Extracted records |
___

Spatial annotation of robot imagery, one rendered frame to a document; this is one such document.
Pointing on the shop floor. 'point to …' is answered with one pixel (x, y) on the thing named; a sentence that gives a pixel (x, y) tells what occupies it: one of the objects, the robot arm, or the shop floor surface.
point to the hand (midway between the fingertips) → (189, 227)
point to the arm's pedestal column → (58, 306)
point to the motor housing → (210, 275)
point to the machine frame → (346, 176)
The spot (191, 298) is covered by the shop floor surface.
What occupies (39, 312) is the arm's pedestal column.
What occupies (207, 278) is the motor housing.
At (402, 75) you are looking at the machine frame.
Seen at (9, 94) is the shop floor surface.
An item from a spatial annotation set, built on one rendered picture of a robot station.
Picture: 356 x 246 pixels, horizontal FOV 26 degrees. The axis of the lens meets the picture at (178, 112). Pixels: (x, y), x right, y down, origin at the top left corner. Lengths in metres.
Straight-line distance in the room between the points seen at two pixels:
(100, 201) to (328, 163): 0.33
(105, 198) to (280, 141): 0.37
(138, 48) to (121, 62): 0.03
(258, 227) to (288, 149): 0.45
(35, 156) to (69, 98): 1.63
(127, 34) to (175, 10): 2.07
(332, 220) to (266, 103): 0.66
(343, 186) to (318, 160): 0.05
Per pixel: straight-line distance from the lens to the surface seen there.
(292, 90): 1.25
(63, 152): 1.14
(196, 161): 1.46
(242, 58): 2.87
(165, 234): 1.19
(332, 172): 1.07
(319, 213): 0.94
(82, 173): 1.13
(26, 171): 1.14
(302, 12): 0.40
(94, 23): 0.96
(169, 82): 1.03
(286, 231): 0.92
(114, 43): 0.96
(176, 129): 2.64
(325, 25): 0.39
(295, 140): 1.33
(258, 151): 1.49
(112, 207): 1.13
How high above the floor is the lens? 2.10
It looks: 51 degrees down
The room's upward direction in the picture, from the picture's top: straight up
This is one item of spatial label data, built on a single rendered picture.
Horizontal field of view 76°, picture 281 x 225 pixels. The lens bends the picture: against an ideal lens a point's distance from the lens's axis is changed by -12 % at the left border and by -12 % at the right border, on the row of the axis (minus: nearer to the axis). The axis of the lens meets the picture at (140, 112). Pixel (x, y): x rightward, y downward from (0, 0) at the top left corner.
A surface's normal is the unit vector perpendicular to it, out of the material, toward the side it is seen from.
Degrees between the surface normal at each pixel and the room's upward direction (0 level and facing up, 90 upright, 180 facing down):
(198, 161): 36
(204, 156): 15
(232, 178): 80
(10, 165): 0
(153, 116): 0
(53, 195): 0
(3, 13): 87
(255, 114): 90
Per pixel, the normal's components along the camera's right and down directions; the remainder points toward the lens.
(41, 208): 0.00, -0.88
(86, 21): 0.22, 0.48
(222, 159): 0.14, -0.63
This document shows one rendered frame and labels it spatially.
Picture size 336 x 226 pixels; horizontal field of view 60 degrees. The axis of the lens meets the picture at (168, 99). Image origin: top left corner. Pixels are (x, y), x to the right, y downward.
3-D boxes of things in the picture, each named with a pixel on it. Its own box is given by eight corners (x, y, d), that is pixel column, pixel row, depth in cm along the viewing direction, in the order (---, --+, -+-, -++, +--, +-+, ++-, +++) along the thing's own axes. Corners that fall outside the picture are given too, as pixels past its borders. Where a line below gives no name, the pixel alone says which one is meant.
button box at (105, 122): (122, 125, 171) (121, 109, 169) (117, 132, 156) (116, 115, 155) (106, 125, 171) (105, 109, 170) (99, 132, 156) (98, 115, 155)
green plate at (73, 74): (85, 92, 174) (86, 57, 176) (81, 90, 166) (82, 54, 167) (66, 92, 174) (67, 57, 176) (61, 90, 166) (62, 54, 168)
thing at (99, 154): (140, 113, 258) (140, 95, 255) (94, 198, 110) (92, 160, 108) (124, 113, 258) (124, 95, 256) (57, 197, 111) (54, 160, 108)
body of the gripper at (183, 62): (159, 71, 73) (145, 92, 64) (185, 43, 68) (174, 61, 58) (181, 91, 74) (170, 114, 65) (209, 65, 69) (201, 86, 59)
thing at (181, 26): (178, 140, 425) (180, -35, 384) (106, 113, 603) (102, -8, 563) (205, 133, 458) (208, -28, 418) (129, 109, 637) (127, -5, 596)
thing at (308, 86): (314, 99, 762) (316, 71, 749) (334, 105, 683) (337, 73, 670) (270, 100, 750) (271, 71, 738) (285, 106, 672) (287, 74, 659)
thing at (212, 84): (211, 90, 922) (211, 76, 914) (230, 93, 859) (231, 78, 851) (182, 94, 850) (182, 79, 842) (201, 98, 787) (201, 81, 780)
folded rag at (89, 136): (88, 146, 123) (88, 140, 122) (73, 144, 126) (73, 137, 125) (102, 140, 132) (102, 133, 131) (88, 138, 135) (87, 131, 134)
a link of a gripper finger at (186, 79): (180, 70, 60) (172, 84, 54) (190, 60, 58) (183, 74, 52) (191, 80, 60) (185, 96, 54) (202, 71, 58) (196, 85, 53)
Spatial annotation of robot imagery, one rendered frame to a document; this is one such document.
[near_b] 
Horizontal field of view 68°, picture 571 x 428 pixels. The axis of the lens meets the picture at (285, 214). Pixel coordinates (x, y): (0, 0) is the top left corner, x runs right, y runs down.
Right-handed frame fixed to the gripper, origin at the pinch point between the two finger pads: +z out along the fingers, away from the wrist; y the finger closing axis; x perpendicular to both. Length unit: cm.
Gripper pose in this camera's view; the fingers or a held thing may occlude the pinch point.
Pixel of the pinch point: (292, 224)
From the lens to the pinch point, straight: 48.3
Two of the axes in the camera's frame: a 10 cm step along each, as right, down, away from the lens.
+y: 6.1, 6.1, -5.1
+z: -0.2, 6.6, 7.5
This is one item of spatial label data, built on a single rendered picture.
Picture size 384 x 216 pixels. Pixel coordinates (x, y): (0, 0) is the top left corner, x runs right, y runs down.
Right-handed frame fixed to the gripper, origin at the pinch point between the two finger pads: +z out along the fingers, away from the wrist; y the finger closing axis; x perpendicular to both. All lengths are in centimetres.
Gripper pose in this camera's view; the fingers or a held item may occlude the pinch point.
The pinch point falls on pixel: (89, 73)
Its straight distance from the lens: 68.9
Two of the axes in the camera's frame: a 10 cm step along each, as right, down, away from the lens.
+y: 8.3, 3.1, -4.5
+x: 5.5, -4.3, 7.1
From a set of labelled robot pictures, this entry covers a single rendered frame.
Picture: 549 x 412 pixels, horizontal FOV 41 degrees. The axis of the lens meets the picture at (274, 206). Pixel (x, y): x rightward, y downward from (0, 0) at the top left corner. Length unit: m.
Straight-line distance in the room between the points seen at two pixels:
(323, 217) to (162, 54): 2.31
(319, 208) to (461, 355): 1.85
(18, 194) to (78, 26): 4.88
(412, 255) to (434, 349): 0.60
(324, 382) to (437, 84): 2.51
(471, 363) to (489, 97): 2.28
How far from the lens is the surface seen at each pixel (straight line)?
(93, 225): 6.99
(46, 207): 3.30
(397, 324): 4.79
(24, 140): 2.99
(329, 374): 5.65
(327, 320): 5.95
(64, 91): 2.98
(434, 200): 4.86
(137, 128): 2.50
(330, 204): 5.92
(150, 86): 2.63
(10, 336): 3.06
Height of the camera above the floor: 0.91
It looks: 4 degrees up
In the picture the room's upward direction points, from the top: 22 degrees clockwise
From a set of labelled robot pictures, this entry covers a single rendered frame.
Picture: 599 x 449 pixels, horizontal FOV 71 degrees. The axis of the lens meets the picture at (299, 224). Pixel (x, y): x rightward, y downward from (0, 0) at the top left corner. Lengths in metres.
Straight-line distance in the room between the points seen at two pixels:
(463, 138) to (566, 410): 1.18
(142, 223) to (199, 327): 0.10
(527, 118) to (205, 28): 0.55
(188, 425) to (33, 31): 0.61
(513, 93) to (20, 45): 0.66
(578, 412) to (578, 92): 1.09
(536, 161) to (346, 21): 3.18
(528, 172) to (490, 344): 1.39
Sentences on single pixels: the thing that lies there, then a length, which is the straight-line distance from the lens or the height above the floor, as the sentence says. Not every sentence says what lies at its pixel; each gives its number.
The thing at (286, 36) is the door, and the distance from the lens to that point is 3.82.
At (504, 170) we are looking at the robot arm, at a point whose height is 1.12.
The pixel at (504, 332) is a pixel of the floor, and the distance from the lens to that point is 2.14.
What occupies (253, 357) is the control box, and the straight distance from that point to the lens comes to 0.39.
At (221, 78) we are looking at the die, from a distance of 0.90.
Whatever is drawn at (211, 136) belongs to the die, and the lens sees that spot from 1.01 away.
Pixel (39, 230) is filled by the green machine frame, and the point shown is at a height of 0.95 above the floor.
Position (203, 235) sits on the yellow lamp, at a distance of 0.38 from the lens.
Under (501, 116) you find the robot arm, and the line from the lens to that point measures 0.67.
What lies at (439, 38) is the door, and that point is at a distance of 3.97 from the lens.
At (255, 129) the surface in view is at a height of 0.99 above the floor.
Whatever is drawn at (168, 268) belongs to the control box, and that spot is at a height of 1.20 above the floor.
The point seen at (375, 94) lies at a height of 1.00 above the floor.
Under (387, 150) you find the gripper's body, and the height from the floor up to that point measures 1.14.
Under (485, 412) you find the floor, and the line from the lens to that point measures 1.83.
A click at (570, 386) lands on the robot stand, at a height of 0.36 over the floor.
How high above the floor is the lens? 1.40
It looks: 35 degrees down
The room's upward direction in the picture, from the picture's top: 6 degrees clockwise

___

Action item |
Please return only the lines above, starting at the line that has "(169, 82): 1.03" and ending at the line that has "(41, 208): 0.00, -0.88", keeping both and leaving each one unchanged.

Your response |
(169, 82): 1.03
(286, 231): 0.92
(114, 43): 0.96
(176, 129): 2.64
(325, 25): 0.39
(295, 140): 1.33
(258, 151): 1.49
(112, 207): 1.13
How high above the floor is the lens? 2.10
It looks: 51 degrees down
The room's upward direction in the picture, from the picture's top: straight up
This is one item of spatial label data, built on a single rendered picture.
Horizontal field of view 76°, picture 281 x 225 pixels. The lens bends the picture: against an ideal lens a point's distance from the lens's axis is changed by -12 % at the left border and by -12 % at the right border, on the row of the axis (minus: nearer to the axis). The axis of the lens meets the picture at (140, 112). Pixel (x, y): x rightward, y downward from (0, 0) at the top left corner.
A surface's normal is the unit vector perpendicular to it, out of the material, toward the side it is seen from.
Degrees between the surface normal at each pixel and the room's upward direction (0 level and facing up, 90 upright, 180 facing down):
(198, 161): 36
(204, 156): 15
(232, 178): 80
(10, 165): 0
(153, 116): 0
(53, 195): 0
(3, 13): 87
(255, 114): 90
Per pixel, the normal's components along the camera's right and down directions; the remainder points toward the lens.
(41, 208): 0.00, -0.88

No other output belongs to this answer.